> WHAT THE TASK REQUIRES: Please repeat the whole listing exactly, but leave out any picture it holds.

+++

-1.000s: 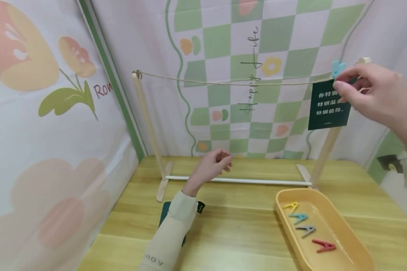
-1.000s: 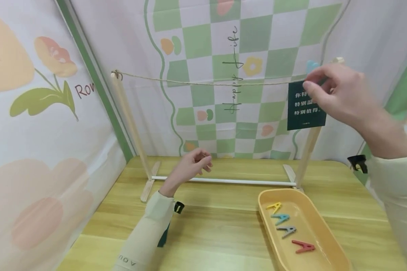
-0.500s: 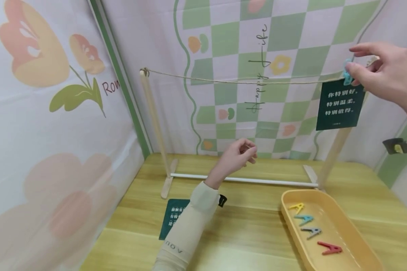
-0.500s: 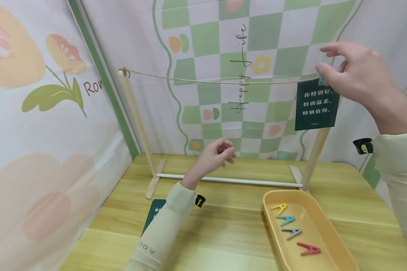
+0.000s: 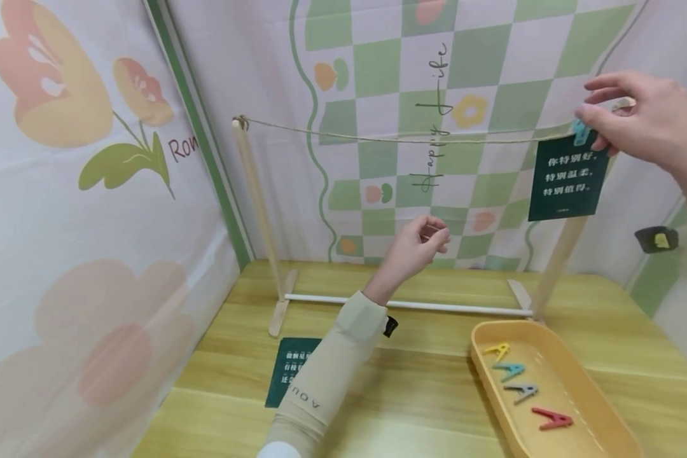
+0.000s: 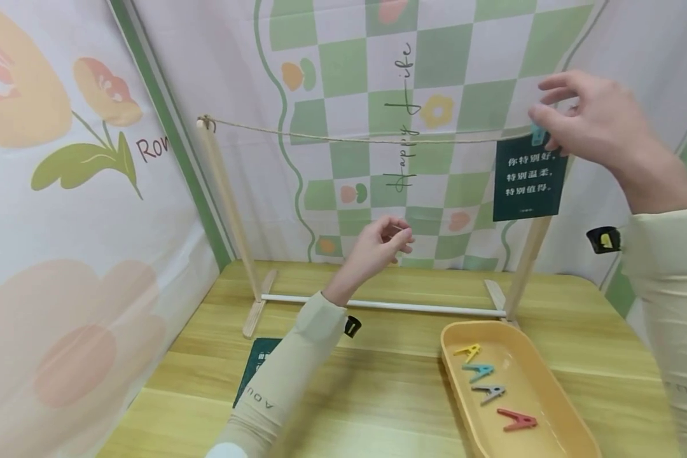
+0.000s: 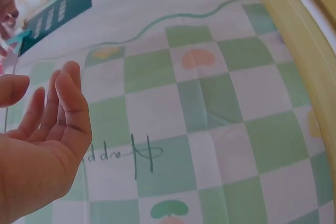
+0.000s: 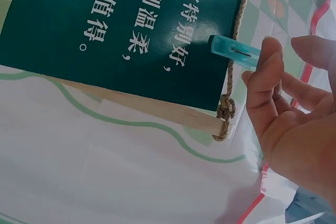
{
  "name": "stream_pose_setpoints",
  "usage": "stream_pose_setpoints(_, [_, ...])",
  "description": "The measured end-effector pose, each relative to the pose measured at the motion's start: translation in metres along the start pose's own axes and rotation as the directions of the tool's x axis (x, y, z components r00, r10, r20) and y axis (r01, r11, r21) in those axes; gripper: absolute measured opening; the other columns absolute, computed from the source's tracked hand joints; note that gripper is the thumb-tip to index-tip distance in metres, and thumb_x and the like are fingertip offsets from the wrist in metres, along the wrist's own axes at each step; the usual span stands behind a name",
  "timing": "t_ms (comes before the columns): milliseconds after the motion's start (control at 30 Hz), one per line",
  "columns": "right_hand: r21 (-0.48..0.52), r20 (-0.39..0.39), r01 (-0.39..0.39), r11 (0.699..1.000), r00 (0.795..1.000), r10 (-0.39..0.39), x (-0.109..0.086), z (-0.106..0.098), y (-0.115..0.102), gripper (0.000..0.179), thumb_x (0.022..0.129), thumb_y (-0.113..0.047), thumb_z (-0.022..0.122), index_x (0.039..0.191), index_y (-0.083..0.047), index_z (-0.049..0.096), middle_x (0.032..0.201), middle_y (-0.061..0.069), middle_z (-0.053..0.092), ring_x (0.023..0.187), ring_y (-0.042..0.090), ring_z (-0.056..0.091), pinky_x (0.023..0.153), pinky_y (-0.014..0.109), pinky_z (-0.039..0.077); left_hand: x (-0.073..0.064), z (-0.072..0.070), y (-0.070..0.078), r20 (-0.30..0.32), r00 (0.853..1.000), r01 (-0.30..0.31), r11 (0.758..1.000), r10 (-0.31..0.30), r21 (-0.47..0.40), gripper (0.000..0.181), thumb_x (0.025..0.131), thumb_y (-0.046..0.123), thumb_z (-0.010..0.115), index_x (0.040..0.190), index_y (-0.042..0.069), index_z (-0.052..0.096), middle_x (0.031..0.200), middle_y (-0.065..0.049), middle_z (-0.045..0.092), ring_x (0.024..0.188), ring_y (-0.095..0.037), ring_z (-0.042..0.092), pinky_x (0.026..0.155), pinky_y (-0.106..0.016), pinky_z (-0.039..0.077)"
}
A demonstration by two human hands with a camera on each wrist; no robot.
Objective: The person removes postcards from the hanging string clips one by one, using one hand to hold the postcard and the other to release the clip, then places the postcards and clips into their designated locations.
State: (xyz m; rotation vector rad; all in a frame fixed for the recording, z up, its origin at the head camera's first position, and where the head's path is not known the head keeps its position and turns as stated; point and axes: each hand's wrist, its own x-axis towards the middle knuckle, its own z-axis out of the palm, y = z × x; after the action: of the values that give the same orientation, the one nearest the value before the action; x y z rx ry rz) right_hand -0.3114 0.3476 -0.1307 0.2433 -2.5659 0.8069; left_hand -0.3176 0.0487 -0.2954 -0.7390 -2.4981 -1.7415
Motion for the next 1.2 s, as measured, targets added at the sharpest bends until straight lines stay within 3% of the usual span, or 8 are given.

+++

> EXERCISE ANSWER:
-1.000s: 
-1.000s: 
-0.500s: 
-0.500s: 
+0.000s: 
+0.000s: 
+0.000s: 
+0.000s: 
{
  "name": "stream_pose_setpoints",
  "usage": "stream_pose_setpoints(_, [_, ...])",
  "description": "The measured end-effector pose, each relative to the pose measured at the motion's start: translation in metres along the start pose's own axes and rotation as the directions of the tool's x axis (x, y, z components r00, r10, r20) and y axis (r01, r11, r21) in those axes; gripper: absolute measured opening; the other columns absolute, computed from the source's tracked hand joints; note that gripper is the thumb-tip to index-tip distance in metres, and thumb_x and the like are fingertip offsets from the wrist in metres, along the wrist's own axes at each step; the usual span stands behind a name",
  "timing": "t_ms (comes before the columns): milliseconds after the motion's start (control at 30 Hz), one per line",
  "columns": "right_hand: r21 (-0.48..0.52), r20 (-0.39..0.39), r01 (-0.39..0.39), r11 (0.699..1.000), r00 (0.795..1.000), r10 (-0.39..0.39), x (-0.109..0.086), z (-0.106..0.098), y (-0.115..0.102), gripper (0.000..0.179), thumb_x (0.022..0.129), thumb_y (-0.113..0.047), thumb_z (-0.022..0.122), index_x (0.039..0.191), index_y (-0.083..0.047), index_z (-0.049..0.096), middle_x (0.032..0.201), middle_y (-0.061..0.069), middle_z (-0.053..0.092), ring_x (0.023..0.187), ring_y (-0.042..0.090), ring_z (-0.056..0.091), pinky_x (0.023..0.153), pinky_y (-0.014..0.109), pinky_z (-0.039..0.077); left_hand: x (-0.073..0.064), z (-0.072..0.070), y (-0.070..0.078), r20 (-0.30..0.32), r00 (0.853..1.000), r01 (-0.30..0.31), r11 (0.758..1.000), r10 (-0.31..0.30), r21 (-0.47..0.40), gripper (0.000..0.181), thumb_x (0.025..0.131), thumb_y (-0.046..0.123), thumb_z (-0.010..0.115), index_x (0.040..0.190), index_y (-0.042..0.069), index_z (-0.052..0.096), middle_x (0.031..0.200), middle_y (-0.065..0.049), middle_z (-0.045..0.092), ring_x (0.024..0.188), ring_y (-0.095..0.037), ring_z (-0.042..0.092), pinky_x (0.026..0.155), pinky_y (-0.106..0.016), pinky_z (-0.039..0.077)"
}
A demonstration by two human hands with a camera on each wrist; no robot.
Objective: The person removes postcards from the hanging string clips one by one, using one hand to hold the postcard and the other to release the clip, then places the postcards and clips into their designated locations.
State: (xyz m; rotation vector rad; all in a frame fixed for the recording, z up, its origin at the head camera's first position, and where the head's path is not known the head keeps its position and turns as stated; point and axes: each hand's wrist, its own x-axis towards the middle knuckle, its own z-axis out of the palm, y = z × x; after the action: of the values that give the same orientation, the one nearest the value before the action; x y z rx ry rz) right_hand -0.3114 0.3476 -0.1307 0.2433 -2.5659 0.8069; left_hand -0.3176 0.0487 -0.2954 -0.7390 -2.4981 -1.7415
Motion for the next 1.2 s, as measured, targets added at the sharpest bends until straight lines stay within 3% of the usual span, or 8 are given.

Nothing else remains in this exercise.